TASK STATEMENT:
Reproduce, from the lines below, exactly the stretch that begins at the line containing "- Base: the" and ends at the line containing "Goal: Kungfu", both included.

STORED DATA:
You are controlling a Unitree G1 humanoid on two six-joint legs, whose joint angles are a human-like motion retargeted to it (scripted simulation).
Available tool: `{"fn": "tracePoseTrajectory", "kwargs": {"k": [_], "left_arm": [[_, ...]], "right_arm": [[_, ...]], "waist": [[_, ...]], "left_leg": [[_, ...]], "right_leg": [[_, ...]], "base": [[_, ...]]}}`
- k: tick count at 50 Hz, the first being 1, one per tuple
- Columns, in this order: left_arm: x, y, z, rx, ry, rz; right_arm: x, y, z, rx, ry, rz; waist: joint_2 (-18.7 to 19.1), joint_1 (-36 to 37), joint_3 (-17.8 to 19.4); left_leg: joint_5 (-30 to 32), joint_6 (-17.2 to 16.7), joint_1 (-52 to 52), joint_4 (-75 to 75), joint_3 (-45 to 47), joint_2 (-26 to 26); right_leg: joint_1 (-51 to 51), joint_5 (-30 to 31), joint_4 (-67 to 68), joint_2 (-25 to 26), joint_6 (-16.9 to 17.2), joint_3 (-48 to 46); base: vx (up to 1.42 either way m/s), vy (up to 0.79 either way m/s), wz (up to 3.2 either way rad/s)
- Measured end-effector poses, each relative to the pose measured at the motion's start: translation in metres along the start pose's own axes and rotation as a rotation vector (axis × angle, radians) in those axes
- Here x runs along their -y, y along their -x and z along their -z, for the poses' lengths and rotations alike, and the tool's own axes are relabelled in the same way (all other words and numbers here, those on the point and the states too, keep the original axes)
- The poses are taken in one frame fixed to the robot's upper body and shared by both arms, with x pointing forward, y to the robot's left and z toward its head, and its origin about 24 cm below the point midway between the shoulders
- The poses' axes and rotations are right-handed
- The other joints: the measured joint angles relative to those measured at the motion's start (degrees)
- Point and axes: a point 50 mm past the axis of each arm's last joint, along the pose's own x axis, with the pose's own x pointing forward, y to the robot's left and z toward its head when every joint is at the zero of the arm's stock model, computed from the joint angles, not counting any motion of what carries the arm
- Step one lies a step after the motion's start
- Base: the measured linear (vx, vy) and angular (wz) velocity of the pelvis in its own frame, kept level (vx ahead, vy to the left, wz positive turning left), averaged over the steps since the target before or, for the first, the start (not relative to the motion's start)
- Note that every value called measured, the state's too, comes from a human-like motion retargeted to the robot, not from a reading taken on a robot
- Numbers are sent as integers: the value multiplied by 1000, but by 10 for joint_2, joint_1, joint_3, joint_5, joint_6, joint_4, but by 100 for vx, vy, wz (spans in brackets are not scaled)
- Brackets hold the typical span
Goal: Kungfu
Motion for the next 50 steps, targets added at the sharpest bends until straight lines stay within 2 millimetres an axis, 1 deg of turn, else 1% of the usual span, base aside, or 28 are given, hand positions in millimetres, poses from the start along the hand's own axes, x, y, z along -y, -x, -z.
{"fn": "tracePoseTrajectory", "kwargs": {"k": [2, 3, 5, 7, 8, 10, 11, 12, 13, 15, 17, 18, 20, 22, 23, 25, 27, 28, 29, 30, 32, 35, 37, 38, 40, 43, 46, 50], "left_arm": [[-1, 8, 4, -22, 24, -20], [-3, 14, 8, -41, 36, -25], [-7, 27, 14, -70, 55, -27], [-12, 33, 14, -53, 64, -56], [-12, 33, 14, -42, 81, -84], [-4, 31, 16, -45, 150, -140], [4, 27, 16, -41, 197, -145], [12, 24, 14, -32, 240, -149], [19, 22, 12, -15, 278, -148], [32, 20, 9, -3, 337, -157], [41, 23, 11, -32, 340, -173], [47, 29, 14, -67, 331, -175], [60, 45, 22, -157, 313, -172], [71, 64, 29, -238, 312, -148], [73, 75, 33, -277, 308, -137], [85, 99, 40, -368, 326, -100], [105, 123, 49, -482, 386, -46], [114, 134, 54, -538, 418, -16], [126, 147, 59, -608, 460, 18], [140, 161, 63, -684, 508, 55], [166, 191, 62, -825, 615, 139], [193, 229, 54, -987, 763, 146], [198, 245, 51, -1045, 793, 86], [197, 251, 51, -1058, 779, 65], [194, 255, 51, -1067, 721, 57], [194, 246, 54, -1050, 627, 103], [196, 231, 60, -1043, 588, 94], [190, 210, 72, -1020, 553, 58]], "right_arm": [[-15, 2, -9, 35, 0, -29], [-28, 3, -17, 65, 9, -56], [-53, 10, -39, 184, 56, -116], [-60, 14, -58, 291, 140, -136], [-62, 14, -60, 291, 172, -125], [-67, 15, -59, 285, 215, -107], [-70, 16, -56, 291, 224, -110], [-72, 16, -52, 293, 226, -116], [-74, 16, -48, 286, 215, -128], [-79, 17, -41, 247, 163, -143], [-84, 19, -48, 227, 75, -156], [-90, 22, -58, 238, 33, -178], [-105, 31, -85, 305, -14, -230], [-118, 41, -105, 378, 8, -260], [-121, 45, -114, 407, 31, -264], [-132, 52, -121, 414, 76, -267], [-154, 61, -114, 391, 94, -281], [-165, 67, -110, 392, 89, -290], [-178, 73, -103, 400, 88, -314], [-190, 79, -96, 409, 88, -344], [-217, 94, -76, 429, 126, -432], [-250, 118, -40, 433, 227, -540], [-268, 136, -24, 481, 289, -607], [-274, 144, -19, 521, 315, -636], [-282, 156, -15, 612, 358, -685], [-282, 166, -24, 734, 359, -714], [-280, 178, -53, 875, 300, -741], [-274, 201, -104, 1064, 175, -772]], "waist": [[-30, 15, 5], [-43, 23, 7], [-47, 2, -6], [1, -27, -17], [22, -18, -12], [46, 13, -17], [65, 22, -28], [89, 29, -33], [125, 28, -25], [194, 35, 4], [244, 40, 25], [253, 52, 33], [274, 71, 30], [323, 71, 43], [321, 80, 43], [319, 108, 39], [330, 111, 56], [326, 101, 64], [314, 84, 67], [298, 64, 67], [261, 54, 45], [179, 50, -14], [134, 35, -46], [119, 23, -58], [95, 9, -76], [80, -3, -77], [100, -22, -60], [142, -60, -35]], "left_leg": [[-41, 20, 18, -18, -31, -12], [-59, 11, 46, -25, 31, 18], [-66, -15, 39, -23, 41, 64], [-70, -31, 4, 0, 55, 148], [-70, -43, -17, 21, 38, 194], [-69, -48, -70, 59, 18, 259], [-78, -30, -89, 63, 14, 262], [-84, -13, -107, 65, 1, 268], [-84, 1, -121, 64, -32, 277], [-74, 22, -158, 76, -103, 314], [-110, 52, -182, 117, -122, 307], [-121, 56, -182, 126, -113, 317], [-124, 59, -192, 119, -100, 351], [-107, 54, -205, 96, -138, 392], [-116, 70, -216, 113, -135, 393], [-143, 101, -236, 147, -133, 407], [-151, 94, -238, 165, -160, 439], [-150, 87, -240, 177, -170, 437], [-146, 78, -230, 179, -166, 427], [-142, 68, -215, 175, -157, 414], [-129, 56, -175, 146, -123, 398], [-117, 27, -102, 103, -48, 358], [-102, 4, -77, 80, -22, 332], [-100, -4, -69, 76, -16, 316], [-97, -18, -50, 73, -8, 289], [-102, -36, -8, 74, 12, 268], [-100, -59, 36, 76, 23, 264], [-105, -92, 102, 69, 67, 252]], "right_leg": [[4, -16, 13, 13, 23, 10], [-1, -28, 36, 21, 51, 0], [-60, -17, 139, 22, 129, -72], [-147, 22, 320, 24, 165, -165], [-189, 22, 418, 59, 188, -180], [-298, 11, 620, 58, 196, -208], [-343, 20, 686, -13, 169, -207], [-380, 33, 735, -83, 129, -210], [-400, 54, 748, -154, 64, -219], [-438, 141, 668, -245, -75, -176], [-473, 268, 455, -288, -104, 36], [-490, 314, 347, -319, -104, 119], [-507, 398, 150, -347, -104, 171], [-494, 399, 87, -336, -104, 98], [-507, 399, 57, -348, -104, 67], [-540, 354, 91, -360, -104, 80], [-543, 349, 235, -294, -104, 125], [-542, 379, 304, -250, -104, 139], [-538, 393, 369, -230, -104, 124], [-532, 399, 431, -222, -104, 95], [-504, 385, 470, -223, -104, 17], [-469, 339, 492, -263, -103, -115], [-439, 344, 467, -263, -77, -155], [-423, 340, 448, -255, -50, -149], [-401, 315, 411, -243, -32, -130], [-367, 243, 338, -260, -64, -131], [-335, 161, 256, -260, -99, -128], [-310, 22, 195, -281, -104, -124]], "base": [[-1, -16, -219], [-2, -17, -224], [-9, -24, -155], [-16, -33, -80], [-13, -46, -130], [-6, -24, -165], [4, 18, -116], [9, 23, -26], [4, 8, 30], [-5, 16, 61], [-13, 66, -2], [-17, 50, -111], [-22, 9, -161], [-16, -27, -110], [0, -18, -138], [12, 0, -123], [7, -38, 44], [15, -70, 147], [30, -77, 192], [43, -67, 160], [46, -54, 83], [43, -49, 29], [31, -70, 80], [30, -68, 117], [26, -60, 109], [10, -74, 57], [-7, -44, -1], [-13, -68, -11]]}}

TASK SOLUTION:
- Base: the measured linear (vx, vy) and angular (wz) velocity of the pelvis in its own frame, kept level (vx ahead, vy to the left, wz positive turning left), averaged over the steps since the target before or, for the first, the start (not relative to the motion's start)
- Note that every value called measured, the state's too, comes from a human-like motion retargeted to the robot, not from a reading taken on a robot
- Numbers are sent as integers: the value multiplied by 1000, but by 10 for joint_2, joint_1, joint_3, joint_5, joint_6, joint_4, but by 100 for vx, vy, wz (spans in brackets are not scaled)
- Brackets hold the typical span
Goal: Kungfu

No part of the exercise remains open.